At the end of the training, the hidden units $\bm{h}$ offer a compression of visible inputs $\bm{v}$ .

II-B Auto-Encoders

An Auto-Encoder (AE) is a DL network that is trained to reconstruct or approximate the input by itself. For this reason, also AEs make use of unsupervised training. AE structure consists on an input layer, an output layer and one or more hidden layers connecting them. For the purpose of reconstructing the input, the output layer has the same dimension as the input layer, forming a bottleneck structure as depicted in Fig. 3.

An AE consists of two parts: one maps the input to a lower dimensional representation (encoding); the other maps back the latent representation into a reconstruction of the same shape as the input (decoding).

In the simplest structure there is just one single hidden layer. The AE takes the input $\mathbf{x}\in\mathbb{R}^{d}={\mathcal{X}}$ and maps it onto $\mathbf{y}\in\mathbb{R}^{p}$ :

\mathbf{y}=\sigma_{1}(\mathbf{Wx}+\mathbf{b})

(11)

where $\sigma_{1}$ is an element-wise activation function such as a sigmoid function or a rectified linear unit.

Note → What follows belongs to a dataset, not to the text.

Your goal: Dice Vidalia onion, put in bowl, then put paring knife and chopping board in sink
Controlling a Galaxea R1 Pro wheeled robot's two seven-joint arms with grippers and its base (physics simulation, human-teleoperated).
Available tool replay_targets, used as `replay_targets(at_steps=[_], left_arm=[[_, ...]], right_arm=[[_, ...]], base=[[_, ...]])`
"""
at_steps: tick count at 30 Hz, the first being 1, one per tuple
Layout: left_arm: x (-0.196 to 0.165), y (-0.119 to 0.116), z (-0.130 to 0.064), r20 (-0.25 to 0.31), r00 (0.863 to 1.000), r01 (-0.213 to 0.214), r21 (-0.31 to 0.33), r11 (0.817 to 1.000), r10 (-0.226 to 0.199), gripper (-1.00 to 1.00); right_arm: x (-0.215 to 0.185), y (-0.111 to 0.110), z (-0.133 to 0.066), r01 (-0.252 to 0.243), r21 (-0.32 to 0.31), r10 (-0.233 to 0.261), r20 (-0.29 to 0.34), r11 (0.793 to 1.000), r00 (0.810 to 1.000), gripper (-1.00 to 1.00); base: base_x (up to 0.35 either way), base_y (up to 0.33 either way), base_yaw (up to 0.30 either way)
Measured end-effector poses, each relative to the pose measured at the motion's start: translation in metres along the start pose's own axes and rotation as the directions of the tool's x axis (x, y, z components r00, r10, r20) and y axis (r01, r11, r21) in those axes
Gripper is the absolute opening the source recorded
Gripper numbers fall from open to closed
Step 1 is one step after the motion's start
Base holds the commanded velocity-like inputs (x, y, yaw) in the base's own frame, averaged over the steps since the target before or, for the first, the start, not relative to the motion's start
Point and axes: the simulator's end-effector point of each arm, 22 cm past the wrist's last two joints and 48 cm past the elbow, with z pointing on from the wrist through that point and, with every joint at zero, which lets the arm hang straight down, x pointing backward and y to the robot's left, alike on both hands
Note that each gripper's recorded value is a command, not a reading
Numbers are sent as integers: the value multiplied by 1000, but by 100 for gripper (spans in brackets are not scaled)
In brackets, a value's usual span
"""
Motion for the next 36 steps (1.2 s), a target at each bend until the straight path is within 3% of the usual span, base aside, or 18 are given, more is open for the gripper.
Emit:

After that, the latent representation $\mathbf{y}$ , usually referred to as code, is mapped back onto the reconstruction $\mathbf{z=x^{\prime}}$ of the same shape as $\mathbf{x}$ :

\mathbf{z}=\sigma_{2}(\mathbf{W^{\prime}y}+\mathbf{b^{\prime}})

(12)

Since we are trying to fit the model for replicating the input, the parameters ( $\mathbf{W}$ , $\mathbf{W^{\prime}}$ , $\mathbf{b}$ and $\mathbf{b}^{\prime}$ ) are optimized so that the average reconstruction error is minimized. This error can be measured by different ways. Among them the squared error:

{\mathcal{L}}(\mathbf{x},\mathbf{z})=\|\mathbf{x}-\mathbf{z}\|^{2}=\|\mathbf{x}-\sigma_{2}(\mathbf{W^{\prime}}(\sigma_{1}(\mathbf{Wx}+\mathbf{b}))+\mathbf{b^{\prime}})\|^{2}

(13)

Instead if the input is interpreted as either bit vectors, i.e., $x_{i}\in\{0,1\}$ or vectors of bit probabilities, i.e., $x_{i}\in[0,1]$ , the cross-entropy of the reconstruction is a suitable solution:

{\mathcal{L}}(\mathbf{x},\mathbf{z})=-\sum_{k=1}^{d}[x_{k}\log z_{k}+(1-x_{k})\log(1-z_{k})]

(14)

In order to force the hidden layer to extract more robust features we train the AE to reconstruct the input from a corrupted version of by discarding some of the values. This is done by setting randomly some of the inputs to zero [5]. This version of AE is called Denoising Auto-Encoder.

III Experimental results

III-A Input Features and Data Labeling

Historical data consist of the price series of S&P 500 from 01 Jan 2007 to 01 Jan 2017. The input is made of multiple technical indicators computed over the price series. Table I provides the list of indicators used in our experiments (a detailed description can be found in, e.g., [6, 7, 8]).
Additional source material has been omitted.